• Exercise description
Reproduce verbatim the lines of the material below, starting at the line with "the yellow black" and ending at the line with "<point>287,79</point>", both inclusive; skip the rest.

• Data
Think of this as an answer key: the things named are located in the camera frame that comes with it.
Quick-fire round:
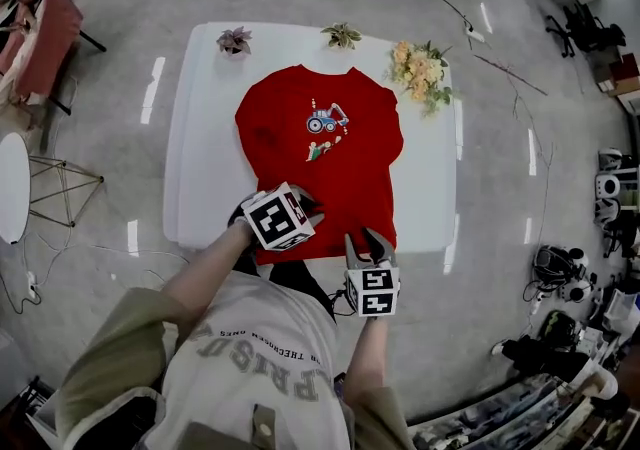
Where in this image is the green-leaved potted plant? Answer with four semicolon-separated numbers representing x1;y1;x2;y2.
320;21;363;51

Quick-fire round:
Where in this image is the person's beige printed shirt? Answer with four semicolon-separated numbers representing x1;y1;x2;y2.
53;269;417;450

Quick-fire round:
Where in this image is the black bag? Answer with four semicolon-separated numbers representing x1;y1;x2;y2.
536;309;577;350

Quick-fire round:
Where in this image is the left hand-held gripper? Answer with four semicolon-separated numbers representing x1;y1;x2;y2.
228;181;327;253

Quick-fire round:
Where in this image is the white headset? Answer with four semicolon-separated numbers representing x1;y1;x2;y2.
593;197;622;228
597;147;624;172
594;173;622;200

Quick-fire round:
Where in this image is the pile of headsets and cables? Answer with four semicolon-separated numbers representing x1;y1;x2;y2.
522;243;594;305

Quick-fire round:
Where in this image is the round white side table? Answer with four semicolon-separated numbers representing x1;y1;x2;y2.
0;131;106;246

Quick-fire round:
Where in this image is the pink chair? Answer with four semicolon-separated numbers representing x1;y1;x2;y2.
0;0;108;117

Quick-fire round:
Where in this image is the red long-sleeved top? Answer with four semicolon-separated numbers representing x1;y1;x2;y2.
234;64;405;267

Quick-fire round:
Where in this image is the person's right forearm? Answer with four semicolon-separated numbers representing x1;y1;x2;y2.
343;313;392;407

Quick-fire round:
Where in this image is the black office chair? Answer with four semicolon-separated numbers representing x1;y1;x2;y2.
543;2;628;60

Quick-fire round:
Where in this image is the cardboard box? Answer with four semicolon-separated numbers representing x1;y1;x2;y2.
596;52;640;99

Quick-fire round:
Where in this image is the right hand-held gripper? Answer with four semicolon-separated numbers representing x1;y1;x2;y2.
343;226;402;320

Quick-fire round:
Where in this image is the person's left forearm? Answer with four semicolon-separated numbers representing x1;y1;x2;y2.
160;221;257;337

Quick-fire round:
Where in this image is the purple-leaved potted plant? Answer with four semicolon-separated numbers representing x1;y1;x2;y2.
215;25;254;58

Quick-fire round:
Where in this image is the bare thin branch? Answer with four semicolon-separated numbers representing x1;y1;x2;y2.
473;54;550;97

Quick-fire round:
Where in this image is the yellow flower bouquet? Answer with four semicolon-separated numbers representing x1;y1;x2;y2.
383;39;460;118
* * *
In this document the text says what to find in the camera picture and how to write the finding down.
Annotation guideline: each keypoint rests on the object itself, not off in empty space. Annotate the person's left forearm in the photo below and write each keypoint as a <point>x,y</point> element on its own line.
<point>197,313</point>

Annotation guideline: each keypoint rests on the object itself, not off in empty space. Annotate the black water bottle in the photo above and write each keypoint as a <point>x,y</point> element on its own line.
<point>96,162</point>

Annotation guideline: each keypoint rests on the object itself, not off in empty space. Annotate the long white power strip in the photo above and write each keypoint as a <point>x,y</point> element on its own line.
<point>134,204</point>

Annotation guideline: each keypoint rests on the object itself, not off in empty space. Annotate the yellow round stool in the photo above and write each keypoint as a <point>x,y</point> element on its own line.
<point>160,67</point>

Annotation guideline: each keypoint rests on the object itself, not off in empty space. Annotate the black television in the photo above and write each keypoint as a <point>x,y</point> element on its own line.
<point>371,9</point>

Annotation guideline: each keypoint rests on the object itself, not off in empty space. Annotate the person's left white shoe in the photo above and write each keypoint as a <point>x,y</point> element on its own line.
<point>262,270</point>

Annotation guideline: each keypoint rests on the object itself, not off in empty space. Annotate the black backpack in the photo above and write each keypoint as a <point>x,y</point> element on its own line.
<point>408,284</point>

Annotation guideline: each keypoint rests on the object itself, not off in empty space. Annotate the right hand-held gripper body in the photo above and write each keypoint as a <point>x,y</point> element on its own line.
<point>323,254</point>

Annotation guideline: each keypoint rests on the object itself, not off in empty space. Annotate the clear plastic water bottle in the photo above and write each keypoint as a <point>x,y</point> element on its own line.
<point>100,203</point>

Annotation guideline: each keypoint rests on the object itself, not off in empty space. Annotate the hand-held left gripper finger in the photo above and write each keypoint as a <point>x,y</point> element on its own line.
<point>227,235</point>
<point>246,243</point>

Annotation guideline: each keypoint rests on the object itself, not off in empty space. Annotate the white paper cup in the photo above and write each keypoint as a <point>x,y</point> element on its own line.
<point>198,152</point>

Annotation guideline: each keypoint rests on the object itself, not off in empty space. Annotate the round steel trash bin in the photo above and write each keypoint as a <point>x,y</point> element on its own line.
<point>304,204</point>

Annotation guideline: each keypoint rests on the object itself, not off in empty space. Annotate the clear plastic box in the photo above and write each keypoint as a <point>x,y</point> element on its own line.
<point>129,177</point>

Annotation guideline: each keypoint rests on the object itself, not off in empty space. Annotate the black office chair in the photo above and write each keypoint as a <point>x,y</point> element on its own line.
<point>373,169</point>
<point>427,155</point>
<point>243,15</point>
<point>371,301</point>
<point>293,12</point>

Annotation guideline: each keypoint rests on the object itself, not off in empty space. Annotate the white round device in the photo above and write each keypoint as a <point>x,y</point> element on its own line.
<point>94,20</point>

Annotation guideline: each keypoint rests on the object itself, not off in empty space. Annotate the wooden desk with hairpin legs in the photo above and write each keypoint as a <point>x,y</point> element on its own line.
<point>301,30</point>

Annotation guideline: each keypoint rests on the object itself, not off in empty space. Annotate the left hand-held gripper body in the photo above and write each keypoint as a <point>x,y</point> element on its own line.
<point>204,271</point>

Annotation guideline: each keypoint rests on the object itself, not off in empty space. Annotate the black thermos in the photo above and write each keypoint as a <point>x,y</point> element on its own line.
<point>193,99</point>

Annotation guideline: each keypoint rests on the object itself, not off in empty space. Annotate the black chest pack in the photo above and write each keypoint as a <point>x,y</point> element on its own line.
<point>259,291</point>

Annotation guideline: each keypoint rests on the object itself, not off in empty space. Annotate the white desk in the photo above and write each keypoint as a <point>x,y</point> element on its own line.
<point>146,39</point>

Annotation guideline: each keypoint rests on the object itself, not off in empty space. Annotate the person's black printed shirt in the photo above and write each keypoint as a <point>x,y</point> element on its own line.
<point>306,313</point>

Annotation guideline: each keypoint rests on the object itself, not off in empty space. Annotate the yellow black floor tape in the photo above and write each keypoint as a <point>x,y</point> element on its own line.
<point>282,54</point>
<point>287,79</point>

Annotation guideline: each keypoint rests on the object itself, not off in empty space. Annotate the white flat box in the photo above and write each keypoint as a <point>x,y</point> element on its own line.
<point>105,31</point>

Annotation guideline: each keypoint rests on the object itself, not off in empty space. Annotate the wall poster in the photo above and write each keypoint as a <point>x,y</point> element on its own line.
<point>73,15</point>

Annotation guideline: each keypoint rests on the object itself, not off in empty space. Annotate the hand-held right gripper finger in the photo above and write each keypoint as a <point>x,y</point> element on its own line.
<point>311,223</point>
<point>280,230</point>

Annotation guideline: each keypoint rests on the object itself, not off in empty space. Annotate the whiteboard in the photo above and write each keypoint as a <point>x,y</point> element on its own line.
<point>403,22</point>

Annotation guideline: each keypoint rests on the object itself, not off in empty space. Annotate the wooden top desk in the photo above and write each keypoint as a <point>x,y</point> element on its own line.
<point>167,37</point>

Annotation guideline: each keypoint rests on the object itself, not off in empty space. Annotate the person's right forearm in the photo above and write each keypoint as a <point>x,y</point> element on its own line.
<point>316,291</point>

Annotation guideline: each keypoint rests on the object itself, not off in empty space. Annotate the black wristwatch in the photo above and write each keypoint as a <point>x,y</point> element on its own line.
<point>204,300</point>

• Task output
Annotation guideline: each keypoint rests on the object itself, not off in empty space. Annotate the yellow black floor tape in the photo above and write each keypoint as a <point>x,y</point> element on its own line.
<point>282,54</point>
<point>287,79</point>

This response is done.